Stabilizing solution 5-chloro-2-methyl-4-isothiazolin-3-one 1.0 g ethylene glycol 1.0 g 1-hydroxyethylidene-1.1-diphosphonic acid 2.0 g ethylenediaminetetraacetic acid 1.0 g ammonium hydroxide (20% aqueous solution) 3.0 g Fluorescent whitening agent (4,4'-diaminostilbenedisulfonic acid derivative) 1.5 g Add water to make the total amount 1 and add sulfuric acid or potassium hydroxide
Adjust to pH 7.0.

Also, using the developing processes A and B, the color developing time was changed to 1 minute 3 seconds and 1 minute 17 seconds in the developing process A, and the color developing time was changed to 18 seconds and 22 seconds in the developing process B. The variation of γ with respect to the change in color development time was examined, where γ is the point (A) giving a density of Dmin + 0.3 in sensitometry.
When the density (B) when an exposure amount higher by 1.0 as ΔlogE is set with respect to the logarithm logE of the exposure amount,
This is a value indicating the slope of a straight line connecting the two points (A) and (B).

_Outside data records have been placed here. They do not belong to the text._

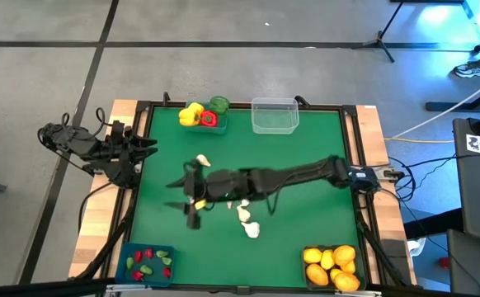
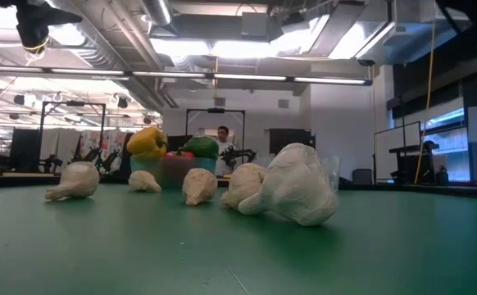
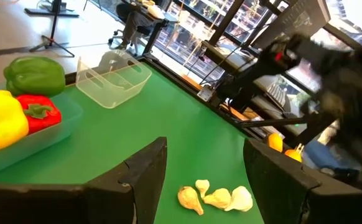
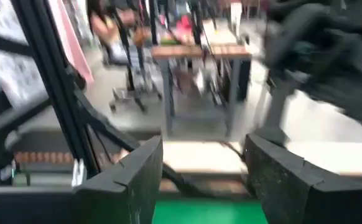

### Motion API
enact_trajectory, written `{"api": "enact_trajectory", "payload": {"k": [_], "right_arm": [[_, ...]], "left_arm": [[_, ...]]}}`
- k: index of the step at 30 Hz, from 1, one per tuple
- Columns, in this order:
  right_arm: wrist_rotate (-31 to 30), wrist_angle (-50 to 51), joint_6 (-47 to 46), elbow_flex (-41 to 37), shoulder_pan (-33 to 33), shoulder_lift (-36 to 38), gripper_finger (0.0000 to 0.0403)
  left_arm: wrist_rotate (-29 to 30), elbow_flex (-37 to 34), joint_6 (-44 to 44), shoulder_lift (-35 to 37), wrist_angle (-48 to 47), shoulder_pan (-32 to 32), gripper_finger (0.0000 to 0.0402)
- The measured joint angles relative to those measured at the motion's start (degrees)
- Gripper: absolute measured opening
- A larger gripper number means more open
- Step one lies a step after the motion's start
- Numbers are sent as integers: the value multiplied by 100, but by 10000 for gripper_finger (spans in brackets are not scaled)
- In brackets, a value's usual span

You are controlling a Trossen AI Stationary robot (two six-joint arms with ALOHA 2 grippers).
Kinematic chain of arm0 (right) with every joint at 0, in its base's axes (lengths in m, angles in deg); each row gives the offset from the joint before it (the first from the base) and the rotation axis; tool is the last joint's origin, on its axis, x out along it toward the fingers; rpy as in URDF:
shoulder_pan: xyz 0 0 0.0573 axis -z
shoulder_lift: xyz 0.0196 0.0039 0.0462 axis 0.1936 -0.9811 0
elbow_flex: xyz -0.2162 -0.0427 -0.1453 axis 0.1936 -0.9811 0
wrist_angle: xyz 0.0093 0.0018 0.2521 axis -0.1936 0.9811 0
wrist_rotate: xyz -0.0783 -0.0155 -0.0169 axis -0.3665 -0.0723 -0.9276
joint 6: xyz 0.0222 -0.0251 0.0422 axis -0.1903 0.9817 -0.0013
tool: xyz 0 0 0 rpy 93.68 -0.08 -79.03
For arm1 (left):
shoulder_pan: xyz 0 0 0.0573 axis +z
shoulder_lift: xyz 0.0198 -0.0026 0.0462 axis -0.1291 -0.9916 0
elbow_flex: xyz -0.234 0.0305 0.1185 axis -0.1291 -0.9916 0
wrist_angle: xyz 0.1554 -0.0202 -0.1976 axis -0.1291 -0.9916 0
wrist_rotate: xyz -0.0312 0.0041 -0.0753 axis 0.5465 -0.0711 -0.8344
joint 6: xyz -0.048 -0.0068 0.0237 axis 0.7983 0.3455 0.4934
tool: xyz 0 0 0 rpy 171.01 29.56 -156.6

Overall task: Sort produce into baskets
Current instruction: Put the garlic into the transparent bin

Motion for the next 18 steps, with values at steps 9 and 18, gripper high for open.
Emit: {"api": "enact_trajectory", "payload": {"k": [9, 18], "right_arm": [[-307, 3993, -629, 0, 140, 1663, 221], [-1324, 7216, -2669, -434, -302, 2066, 221]], "left_arm": [[2, 0, -254, 0, 0, 0, 208], [2, 0, -12, 0, -16, 2, 208]]}}
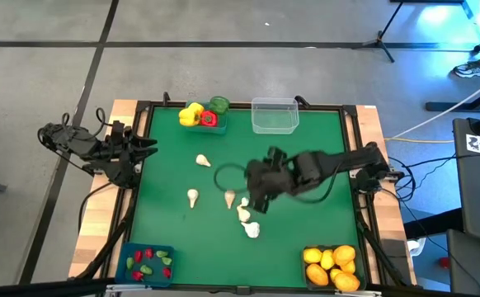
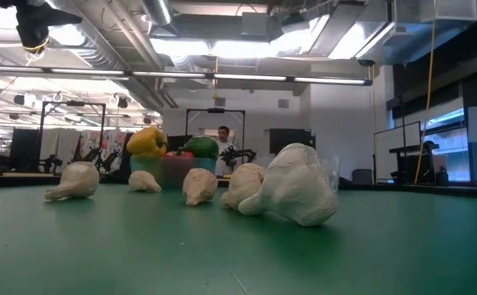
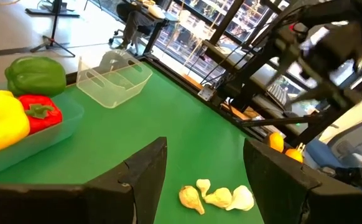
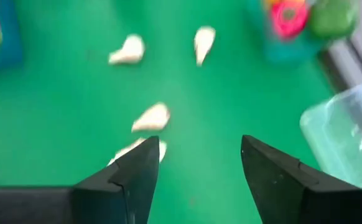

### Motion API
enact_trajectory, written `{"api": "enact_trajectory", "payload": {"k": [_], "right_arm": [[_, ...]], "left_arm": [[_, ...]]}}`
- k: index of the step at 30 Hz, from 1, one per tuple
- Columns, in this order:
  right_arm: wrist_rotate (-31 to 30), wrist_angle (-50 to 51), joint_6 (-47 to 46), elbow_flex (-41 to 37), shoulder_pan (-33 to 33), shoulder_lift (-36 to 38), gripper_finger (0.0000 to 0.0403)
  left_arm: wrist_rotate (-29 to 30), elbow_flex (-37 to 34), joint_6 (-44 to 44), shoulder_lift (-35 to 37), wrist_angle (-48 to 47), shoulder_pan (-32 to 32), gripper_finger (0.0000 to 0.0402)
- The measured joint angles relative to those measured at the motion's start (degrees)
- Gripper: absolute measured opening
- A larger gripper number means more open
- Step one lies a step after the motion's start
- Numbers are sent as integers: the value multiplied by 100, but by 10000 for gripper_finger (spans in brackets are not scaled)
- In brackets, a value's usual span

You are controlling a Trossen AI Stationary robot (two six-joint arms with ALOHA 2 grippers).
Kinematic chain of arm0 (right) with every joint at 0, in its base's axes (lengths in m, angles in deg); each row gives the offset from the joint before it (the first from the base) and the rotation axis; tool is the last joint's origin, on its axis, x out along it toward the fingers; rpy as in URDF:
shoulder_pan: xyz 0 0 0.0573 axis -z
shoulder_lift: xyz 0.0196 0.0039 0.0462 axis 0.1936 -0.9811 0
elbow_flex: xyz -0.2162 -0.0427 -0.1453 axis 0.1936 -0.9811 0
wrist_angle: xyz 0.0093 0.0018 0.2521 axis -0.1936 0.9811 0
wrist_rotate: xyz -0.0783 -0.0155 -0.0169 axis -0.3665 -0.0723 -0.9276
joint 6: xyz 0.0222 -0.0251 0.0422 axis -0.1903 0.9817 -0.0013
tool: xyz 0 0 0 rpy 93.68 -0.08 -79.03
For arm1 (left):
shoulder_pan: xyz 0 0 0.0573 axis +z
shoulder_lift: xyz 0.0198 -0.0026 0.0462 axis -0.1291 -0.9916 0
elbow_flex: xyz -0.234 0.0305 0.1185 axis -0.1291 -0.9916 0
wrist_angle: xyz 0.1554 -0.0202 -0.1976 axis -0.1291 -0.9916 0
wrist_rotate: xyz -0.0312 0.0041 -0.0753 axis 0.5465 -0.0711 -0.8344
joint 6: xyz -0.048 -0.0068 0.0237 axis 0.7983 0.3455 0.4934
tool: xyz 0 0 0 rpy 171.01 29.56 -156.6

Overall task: Sort produce into baskets
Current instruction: Put the garlic into the transparent bin

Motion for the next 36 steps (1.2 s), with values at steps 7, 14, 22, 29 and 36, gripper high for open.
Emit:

The concentration of each sample obtained by each treatment was measured using blue light, green light, and red light, and the length of the linear portion of the sensitometric characteristic curve was represented by ΔlogE, and is shown in Table 3. Further, a γ value was determined from the measured value and is shown in Table 3. Furthermore,
The γ variation rate is shown for each sample, with the γ variation width of Sample 1 being 100%.

As is evident from Table 3, when two types of silver chlorobromide emulsions having different silver bromide contents are used, the exposure latitude greatly increases.

Also, it is clear that the γ value of the sample of the present invention is very small with respect to the change in the development processing time, while the γ value of the sample of the present invention is similar to that of the comparative sample.

Further, it is clear that the γ fluctuation is very small even in the rapid processing.

〔The invention's effect〕

According to the present invention, a silver halide color photographic material having a wide exposure latitude, a small gamma variation with respect to a change in development processing, and excellent rapid processing suitability can be obtained.

Claims (1)

(57) [Claims] 1. A silver halide color photographic light-sensitive material having a red-sensitive silver halide emulsion layer, a green-sensitive silver halide emulsion layer and a blue-sensitive silver halide emulsion layer on a transparent support, The total amount of silver contained in the photosensitive material is 2.0 g / m ²
As described above, and containing silver chlorobromide, substantially the same color-sensitive layer in the light-sensitive material is composed of two or more layers having different sensitivities, and one of the silver halide emulsion layers has a bromine content ratio of A color photographic light-sensitive material comprising two or more different silver chlorobromide emulsions.